# Extreme Power: Saronni Edition



## Steve D (Mar 1, 2002)

After more than 35000 miles on my Merckx, I ordered a new bike last October... A Colnago EP in Saronni Red. My LBS told me it would take 16 to 20 weeks to come from Italy, but it arrived early. It is more beautiful in person than I imagined, and I'm like a little kid at Christmas. 

I'm building it up with Record parts and Nucleon Ultra wheels. The handlebars will be Ritchey WCS classic (round), and I'm going with a black King headset. 

I'm uncertain about everything else. Any recomendations on stems, seatpost, saddles, cages, etc.? Saddle and tape will be white. I've got a Specialized Toupe saddle, but have also used and like the Fizik Arione.

The shop ordered me a KMC chain, but it's gold and I'm thinking that'll be too "bling" for me. Your thoughts?

Here are some pics...


----------



## cotocalicyclist (Feb 18, 2006)

Wow, that looks awesome! Thanks for the large pictures. I am not a huge fan of red, but I like this one since it is a darker red and looks somewhat metallic.

Really nice. Be sure and fill us in as you build it.

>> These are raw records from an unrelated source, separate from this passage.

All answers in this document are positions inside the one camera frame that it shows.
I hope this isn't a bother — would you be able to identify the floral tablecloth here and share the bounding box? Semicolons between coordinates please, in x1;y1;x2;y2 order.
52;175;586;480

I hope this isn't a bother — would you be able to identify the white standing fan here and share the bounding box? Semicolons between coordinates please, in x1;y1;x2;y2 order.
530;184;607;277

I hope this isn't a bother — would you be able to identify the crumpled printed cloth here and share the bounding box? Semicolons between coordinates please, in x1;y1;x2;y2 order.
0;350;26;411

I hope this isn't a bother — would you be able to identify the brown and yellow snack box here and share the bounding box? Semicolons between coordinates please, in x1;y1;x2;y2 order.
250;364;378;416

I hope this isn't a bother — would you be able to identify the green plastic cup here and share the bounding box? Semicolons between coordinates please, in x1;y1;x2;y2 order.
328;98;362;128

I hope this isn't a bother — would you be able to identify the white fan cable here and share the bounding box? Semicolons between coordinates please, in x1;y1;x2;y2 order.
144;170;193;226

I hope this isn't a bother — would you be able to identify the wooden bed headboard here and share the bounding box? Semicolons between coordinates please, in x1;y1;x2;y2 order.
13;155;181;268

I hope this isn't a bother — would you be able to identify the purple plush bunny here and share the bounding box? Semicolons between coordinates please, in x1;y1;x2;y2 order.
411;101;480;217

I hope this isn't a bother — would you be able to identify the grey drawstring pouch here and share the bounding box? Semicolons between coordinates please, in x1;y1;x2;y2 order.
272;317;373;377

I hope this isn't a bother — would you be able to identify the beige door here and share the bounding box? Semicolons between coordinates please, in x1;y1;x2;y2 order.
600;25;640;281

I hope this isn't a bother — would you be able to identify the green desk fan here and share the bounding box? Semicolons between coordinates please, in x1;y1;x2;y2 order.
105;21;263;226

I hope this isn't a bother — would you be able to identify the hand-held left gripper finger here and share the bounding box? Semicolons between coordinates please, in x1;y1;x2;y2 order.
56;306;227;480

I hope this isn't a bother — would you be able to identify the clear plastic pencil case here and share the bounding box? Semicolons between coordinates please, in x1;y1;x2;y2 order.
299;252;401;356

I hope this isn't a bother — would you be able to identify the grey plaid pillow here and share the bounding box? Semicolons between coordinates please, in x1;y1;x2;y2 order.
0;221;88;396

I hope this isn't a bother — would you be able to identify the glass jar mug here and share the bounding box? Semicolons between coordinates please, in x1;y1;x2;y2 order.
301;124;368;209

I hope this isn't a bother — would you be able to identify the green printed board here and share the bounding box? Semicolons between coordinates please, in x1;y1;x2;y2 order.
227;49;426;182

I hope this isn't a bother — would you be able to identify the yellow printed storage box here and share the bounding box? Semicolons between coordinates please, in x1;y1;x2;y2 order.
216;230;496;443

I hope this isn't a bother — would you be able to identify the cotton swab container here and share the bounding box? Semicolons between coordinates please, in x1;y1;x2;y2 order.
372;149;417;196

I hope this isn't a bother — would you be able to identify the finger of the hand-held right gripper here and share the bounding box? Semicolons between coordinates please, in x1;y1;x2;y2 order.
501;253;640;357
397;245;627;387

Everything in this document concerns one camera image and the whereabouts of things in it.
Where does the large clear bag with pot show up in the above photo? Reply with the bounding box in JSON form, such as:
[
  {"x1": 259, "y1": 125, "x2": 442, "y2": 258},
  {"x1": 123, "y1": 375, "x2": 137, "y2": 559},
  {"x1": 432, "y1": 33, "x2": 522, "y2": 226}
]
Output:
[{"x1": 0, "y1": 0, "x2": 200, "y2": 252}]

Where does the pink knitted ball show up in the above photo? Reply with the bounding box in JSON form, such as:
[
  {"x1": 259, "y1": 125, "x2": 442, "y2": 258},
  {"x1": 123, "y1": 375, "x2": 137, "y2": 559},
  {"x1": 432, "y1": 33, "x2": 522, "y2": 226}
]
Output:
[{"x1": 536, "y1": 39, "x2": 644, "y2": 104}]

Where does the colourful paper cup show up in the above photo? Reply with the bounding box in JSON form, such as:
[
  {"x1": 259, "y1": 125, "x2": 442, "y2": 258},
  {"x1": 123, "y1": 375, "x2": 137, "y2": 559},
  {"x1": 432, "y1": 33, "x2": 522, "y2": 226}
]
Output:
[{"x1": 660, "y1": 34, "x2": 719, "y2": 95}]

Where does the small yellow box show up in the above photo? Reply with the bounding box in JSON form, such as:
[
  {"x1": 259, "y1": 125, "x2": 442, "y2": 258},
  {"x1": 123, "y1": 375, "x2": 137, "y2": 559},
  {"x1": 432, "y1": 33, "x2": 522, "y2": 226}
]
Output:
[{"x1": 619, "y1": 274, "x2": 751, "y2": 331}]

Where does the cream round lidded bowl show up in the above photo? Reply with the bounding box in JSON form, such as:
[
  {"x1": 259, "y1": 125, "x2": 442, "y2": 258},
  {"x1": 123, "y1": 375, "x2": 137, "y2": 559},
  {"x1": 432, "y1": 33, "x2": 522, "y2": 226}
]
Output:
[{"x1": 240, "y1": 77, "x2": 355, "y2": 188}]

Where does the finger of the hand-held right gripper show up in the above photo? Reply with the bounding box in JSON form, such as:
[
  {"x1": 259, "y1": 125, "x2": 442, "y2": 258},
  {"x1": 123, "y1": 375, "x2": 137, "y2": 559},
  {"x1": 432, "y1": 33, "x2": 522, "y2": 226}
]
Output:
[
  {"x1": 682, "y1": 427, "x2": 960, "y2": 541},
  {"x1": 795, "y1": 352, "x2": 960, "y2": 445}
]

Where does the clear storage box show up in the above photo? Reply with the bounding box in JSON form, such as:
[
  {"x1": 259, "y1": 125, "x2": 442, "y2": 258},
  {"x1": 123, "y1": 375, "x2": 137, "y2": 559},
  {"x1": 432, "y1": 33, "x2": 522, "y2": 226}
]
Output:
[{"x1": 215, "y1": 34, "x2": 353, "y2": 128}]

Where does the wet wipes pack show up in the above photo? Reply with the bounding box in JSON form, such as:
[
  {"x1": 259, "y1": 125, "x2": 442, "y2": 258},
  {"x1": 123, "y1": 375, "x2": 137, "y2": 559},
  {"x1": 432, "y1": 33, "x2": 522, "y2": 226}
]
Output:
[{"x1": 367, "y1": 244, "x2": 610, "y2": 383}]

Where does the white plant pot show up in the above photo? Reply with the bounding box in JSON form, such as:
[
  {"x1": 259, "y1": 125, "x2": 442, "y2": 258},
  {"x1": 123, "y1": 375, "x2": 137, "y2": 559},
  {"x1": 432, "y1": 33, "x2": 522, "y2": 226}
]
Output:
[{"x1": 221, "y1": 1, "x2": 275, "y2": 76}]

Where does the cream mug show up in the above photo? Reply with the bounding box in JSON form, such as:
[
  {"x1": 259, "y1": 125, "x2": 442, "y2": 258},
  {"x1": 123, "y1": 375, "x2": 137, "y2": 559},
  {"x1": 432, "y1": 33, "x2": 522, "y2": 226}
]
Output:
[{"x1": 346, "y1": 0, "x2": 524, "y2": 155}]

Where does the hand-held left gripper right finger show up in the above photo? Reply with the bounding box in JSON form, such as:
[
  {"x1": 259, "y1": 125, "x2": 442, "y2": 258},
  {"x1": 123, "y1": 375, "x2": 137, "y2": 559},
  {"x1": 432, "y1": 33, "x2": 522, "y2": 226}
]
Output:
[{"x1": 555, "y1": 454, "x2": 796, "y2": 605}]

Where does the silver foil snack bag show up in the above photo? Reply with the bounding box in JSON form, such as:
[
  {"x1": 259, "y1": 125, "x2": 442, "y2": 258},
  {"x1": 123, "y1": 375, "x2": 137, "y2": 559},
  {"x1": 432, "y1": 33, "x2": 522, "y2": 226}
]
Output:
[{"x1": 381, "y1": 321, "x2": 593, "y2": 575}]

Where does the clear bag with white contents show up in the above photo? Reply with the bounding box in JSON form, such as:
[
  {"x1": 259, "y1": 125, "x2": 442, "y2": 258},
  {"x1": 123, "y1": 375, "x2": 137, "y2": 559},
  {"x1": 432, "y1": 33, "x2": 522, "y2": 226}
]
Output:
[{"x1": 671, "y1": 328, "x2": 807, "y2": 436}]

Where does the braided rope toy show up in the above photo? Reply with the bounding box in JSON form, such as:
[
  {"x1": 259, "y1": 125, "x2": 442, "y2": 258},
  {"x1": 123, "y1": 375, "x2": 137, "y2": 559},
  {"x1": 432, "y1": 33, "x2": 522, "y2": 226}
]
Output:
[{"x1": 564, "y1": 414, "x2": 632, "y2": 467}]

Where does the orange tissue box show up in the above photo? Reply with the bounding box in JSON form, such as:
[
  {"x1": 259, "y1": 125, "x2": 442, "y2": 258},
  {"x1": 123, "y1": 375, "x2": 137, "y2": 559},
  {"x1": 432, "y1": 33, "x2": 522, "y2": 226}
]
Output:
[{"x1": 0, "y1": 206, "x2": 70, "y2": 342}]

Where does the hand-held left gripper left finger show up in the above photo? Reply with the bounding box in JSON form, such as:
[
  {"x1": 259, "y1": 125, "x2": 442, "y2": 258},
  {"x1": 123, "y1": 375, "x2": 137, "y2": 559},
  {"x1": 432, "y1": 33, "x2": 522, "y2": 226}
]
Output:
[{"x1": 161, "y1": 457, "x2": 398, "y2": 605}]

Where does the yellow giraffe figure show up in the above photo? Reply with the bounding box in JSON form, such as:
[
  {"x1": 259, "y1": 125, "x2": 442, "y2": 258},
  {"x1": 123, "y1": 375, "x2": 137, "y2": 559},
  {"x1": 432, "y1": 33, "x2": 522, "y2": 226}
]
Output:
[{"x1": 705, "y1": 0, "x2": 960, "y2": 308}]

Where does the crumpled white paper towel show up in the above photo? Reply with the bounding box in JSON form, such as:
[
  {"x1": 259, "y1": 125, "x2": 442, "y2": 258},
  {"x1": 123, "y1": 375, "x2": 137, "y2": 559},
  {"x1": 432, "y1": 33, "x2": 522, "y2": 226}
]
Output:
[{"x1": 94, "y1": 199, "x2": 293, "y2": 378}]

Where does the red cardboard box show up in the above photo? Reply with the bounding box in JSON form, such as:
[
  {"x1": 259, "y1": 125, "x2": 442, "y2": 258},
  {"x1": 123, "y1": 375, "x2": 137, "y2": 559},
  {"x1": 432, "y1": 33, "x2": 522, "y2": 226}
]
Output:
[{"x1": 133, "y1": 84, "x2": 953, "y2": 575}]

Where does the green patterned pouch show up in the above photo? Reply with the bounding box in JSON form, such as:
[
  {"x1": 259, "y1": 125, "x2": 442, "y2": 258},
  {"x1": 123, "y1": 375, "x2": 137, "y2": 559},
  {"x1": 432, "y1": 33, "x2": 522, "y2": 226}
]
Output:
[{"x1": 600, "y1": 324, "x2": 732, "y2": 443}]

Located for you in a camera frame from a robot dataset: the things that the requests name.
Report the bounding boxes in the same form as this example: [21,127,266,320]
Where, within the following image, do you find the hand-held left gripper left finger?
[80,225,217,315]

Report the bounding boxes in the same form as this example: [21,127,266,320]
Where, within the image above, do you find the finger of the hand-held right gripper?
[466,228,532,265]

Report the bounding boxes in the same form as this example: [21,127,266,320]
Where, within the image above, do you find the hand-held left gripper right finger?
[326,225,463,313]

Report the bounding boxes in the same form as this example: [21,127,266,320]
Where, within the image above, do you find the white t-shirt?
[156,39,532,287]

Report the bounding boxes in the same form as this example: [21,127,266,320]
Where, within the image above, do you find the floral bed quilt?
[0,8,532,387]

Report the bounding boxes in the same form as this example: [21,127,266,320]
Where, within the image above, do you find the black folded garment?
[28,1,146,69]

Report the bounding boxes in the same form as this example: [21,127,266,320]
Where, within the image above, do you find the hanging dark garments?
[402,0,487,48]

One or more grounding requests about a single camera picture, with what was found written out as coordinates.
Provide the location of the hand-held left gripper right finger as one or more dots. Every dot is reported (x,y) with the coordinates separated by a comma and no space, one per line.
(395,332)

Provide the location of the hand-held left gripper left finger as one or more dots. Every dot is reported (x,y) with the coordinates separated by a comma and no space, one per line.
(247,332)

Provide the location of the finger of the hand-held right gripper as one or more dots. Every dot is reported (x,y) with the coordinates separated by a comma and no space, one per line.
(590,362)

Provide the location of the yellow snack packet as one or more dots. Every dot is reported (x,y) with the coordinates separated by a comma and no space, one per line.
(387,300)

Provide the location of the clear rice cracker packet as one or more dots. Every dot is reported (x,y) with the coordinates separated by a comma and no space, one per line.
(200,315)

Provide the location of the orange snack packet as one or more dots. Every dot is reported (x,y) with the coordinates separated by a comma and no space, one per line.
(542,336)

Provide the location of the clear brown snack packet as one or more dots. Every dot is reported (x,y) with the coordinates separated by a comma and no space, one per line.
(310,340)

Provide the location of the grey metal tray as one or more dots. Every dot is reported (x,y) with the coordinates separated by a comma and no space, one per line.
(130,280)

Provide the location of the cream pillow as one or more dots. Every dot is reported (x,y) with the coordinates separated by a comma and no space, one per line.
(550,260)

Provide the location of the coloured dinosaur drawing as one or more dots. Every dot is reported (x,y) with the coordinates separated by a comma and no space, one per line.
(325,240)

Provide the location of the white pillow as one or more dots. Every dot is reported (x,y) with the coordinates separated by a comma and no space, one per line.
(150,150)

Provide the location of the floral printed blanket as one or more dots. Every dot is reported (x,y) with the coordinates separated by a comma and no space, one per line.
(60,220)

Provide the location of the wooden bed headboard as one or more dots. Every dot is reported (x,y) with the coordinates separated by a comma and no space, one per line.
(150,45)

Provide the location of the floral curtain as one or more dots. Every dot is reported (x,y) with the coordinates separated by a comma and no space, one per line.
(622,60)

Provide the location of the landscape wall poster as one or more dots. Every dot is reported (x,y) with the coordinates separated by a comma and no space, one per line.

Incidentally, I also switched from a Merckx frame to a C50. They fit and ride quite differently, but both are great bikes. I think you will really like the colnagos if this is your first one. Unfortunately, my Merckx was recently stolen  .


----------



## i4detail (Feb 23, 2006)

*Incredible*

What a Beauty !!
Seriously putting the hurt on me, any custom painted? or anybody thinking about it maybe old AD paint scheme? 

Can't sell the beloved C50 but thinking of pulling the trigger.

The wait is to long 

All ramblings we've heard before, back and forth

Love it can't wait to see her built


----------



## Flat Out (Aug 9, 2007)

Stunning. Keep us posted on this thread with your progress. It's going to look great I'm sure. I haven't seen one built up yet so I'm looking forward to seeing yours.


----------



## Mapei (Feb 3, 2004)

Gloriously, audaciously retro. How come nobody thought of doing this before?


----------



## ipaul (Feb 16, 2004)

Is this color scheme only available in the EP? or can it be had in either a C50 or EC?

Looks great.


----------



## lakes road sheep (Mar 19, 2007)

Wow. same paint Job as my wifes old Colnago Master. I bet she would love one like that. That is very nice indeed.


----------



## Dinosaur (Jan 29, 2004)

Beautiful frame...I wouldn't worry about that Gold KMC chain. It will be replaced sooner or later anyway...I have Fizik bar tape on my Master X-Light. It's blue metallic, but has yet to show any wear or dirt, and I pulled it off another bike that had it on for a couple of months. I went back to Cenilli cork on my new bike. I just like the feel of cork better. As for saddles, use whatever is comfortable. Seatpost-al or carbon? same for stem. I have a stash of cages. I have al and carbon, combo of both, and some stainless steel Performance cages that work just as well as any of them...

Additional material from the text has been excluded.